Podczas dyskusji przed głosowaniem posłowie PiS podkreślali, że ustawa nie jest potrzebna

Według prezesa PiS Jarosława Kaczyńskiego wprowadzenie parytetów wyborczych to "sztuczne rozwiązanie". "To zły pomysł. (...) Takie rzeczy należy pozostawić biegowi wydarzeń, można powiedzieć wynikających z naturalnych procesów społecznych. Wtedy to jest dużo mocniejsze, nie sztuczne i następuje rzeczywista zmiana" - mówił Kaczyński.

Podkreślił, że w jego partii na listach wyborczych jest bardzo często dużo więcej kobiet niż 35 proc.

Podczas dyskusji przed głosowaniem posłowie PiS podkreślali, że ustawa nie jest potrzebna. Beata Mazurek (PiS) przekonywała, że wprowadzenie mechanizmów ułatwiających kobietom start w wyborach jest "uwłaczające" dla tych, które dostały się do Sejmu bez tego rodzaju wsparcia.

Halina Rozpondek (PO) podkreślała, że ustawa była inicjatywą obywatelską, popartą przez ponad 120 tys. osób, a 35-procentowa kwota - kompromisem, ponieważ w klubach nie było zgody na parytet.
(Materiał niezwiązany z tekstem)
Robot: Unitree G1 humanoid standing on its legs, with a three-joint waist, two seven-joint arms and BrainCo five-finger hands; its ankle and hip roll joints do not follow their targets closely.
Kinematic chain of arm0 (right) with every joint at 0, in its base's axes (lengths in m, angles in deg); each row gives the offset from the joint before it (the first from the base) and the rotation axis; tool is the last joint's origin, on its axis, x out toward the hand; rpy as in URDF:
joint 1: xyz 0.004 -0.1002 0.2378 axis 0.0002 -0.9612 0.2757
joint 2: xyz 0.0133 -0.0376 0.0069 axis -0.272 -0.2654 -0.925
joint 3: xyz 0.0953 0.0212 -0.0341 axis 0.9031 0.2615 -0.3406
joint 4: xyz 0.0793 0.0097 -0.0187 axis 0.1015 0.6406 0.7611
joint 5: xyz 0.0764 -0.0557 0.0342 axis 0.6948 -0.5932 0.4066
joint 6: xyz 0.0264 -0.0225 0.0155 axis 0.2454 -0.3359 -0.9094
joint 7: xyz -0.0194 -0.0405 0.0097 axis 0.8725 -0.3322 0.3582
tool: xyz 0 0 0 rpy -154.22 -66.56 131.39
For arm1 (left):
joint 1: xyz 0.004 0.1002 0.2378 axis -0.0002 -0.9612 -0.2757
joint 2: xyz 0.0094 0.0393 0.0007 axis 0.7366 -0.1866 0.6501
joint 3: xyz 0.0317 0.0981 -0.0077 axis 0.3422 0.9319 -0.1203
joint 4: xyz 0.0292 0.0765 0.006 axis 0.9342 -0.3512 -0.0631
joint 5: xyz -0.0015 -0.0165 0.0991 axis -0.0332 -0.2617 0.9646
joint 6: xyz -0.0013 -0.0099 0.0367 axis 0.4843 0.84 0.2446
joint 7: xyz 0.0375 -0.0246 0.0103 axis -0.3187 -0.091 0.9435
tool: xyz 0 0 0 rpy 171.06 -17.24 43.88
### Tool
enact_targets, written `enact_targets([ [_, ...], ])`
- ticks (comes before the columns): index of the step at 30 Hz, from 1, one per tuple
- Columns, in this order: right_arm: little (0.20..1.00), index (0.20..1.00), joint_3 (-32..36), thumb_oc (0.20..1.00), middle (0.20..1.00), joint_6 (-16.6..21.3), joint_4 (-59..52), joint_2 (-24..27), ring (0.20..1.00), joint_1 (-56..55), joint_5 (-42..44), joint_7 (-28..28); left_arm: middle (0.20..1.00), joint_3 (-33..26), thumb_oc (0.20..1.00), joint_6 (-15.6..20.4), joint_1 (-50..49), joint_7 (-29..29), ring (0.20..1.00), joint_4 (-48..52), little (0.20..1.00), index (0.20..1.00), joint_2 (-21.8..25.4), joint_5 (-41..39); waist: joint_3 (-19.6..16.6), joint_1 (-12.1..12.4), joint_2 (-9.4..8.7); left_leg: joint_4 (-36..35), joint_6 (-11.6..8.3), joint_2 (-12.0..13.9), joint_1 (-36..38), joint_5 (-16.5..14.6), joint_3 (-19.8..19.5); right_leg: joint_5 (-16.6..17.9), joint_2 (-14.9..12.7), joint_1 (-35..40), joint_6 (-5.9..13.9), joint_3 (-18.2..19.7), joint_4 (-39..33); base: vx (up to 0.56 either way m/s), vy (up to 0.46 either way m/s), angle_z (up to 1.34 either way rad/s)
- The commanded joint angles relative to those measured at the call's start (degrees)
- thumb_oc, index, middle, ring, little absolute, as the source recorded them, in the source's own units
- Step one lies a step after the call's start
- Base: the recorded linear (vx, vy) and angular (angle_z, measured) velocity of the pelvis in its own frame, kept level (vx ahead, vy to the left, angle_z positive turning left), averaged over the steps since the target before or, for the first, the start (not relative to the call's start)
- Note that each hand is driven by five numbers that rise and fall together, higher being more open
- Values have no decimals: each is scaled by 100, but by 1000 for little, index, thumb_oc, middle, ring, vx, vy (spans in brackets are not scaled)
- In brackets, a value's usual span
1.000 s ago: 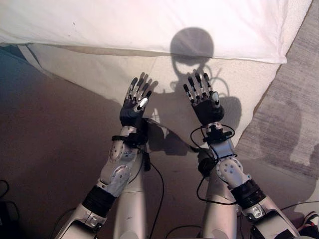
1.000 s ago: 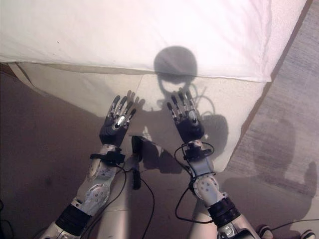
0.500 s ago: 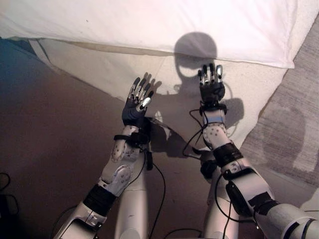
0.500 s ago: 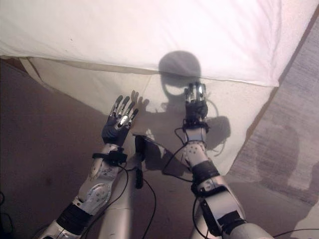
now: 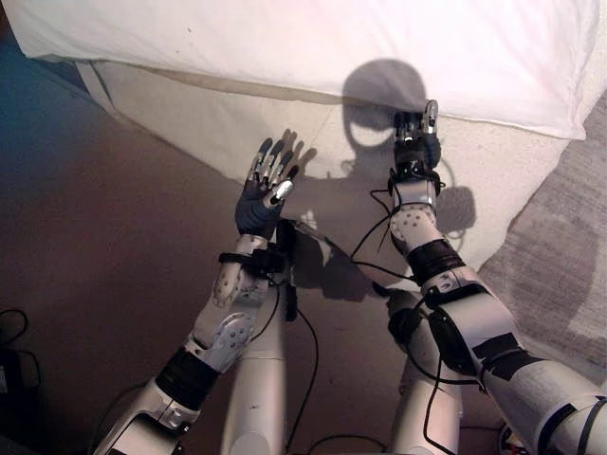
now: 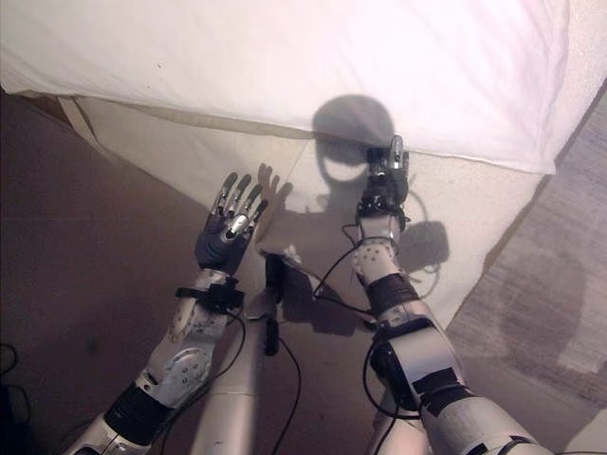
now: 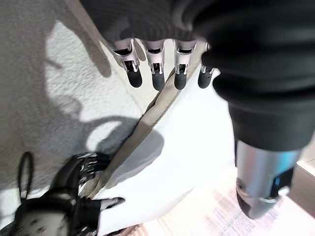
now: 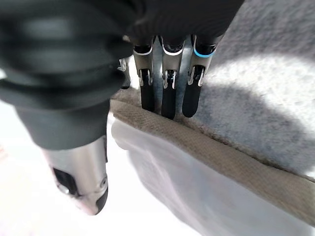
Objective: Make the bed
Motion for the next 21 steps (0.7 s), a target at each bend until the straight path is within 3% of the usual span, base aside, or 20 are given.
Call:
enact_targets([
  [1,1000,1000,103,1000,1000,35,179,559,1000,273,159,5,1000,127,1000,266,-155,156,1000,833,1000,1000,30,235,-131,225,512,60,171,-224,463,-874,194,598,7,-411,726,450,346,0,0,0],
  [9,1000,1000,80,1000,1000,175,-1,771,1000,493,261,-9,1000,182,1000,254,-142,191,1000,863,1000,1000,87,216,-131,216,527,62,173,-246,464,-870,220,626,-7,-448,750,461,358,0,0,0],
  [21,1000,1000,-142,1000,1000,983,-2124,556,1000,397,-12,-393,1000,84,1000,344,-170,259,1000,881,1000,1000,128,193,-131,100,441,-15,171,-260,511,-826,326,729,-61,-482,790,463,281,0,0,0],
])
Uważam, że 35 proc. to jest rozsądny pułap - mówiła przewodnicząca klubu Polska Jest Najważniejsza Joanna Kluzik-Rostkowska

Tak agresywnej, zacofanej i mało postępowej Platformy Obywatelskiej dawno już nie widziałem - ocenił po głosowaniu szef SLD Grzegorz Napieralski. Jak podkreślił w rozmowie z dziennikarzami, niewprowadzenie do ustawy zapisu nakładającego na partie polityczne obowiązku umieszczania na listach wyborczych nie mniej niż 50 proc. kobiet jest "wielkim niebezpieczeństwem" i "zabetonowaniem sceny politycznej".

Uważam, że 35 proc. to jest rozsądny pułap - mówiła z kolei przewodnicząca klubu Polska Jest Najważniejsza Joanna Kluzik-Rostkowska. "Zobaczymy, jak będzie dalej. Bo on z jednej strony ustawia ten próg minimalny, z drugiej - jakby nie przeszkadza, żeby tam, gdzie to może być jeszcze bardziej zrównoważone, zrównoważone było" - powiedziała Kluzik-Rostkowska

Magdalena Środa ze stowarzyszenia Kongres Kobiet uważa, że przyjęcie ustawy to mały krok w dobrą stronę. "Efekt jest pozytywny, mamy kwoty. Będziemy dążyły do tego, żeby ta ustawa była nowelizowana. Na razie ważne jest, aby w nadchodzących wyborach do parlamentu ona obowiązywała i będzie obowiązywała. Natomiast myślę, że w kolejnych wyborach ta kwota powinna rosnąć w kierunku parytetów" - powiedziała po głosowaniu Środa.